- WHAT IS EXPECTED -
Give back only the lines in the records below from the one with "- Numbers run" to the one with "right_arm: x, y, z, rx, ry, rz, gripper", both inclusive, word for word.

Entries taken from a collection
········

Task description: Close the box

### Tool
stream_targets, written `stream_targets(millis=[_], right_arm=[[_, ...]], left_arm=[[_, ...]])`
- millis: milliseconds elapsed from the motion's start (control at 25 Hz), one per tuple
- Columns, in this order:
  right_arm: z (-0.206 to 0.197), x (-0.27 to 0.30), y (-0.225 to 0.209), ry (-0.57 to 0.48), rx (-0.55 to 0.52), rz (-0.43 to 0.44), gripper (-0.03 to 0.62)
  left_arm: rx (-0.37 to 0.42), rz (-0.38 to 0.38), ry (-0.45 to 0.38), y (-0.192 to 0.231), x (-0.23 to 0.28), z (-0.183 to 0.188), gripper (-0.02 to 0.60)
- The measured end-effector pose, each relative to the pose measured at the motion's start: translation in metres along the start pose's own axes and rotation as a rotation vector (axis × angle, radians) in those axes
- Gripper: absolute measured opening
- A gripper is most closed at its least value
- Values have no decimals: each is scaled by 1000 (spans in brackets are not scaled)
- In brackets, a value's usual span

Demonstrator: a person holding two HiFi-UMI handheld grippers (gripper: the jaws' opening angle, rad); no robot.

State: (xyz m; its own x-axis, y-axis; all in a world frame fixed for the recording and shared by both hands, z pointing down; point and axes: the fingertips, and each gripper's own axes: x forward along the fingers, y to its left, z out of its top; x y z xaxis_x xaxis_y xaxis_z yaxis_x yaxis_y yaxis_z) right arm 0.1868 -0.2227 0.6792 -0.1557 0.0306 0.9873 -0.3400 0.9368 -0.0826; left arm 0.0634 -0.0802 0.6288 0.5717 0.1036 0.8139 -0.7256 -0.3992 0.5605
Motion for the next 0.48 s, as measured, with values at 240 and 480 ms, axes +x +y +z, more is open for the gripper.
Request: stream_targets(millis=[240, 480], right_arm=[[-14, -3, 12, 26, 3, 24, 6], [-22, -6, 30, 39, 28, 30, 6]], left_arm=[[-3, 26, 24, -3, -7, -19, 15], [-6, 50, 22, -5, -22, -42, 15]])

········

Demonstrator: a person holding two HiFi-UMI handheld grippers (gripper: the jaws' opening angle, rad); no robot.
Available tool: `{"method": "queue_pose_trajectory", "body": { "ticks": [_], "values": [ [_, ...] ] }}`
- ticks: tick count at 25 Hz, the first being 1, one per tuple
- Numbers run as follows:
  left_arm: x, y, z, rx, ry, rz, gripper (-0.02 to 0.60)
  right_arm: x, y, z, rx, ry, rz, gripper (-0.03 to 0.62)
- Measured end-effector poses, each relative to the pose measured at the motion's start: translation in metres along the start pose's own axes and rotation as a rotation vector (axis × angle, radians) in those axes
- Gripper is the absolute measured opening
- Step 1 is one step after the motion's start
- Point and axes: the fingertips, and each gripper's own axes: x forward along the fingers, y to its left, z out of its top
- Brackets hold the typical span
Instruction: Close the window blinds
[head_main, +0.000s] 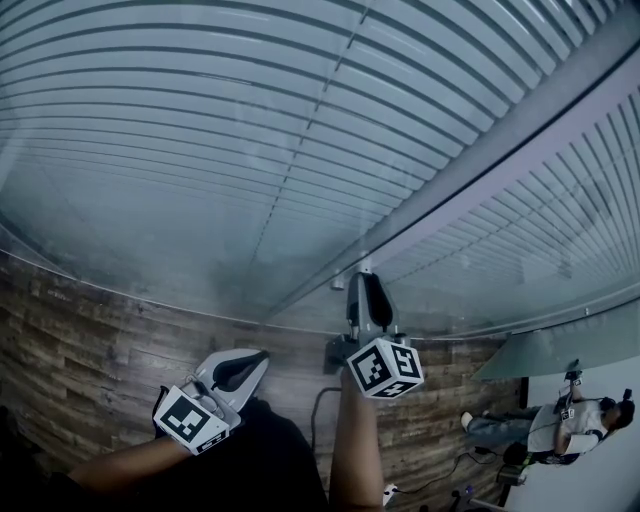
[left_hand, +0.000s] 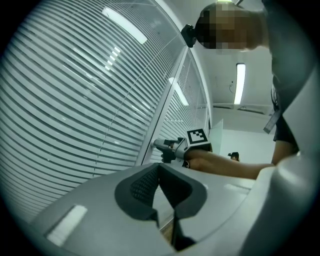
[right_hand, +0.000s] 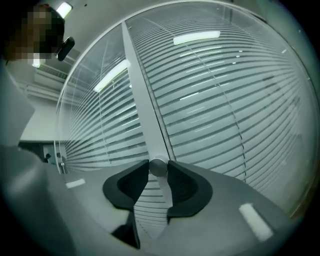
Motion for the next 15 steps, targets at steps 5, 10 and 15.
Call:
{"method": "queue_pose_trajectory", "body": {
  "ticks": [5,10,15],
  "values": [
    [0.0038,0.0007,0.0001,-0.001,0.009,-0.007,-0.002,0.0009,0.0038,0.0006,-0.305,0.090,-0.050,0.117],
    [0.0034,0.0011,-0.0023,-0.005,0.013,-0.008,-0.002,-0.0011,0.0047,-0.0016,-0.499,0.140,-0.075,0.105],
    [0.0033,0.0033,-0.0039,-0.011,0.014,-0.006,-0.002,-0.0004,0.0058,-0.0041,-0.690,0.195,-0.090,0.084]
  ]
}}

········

- RESULT OF THIS TASK -
- Numbers run as follows:
  left_arm: x, y, z, rx, ry, rz, gripper (-0.02 to 0.60)
  right_arm: x, y, z, rx, ry, rz, gripper (-0.03 to 0.62)

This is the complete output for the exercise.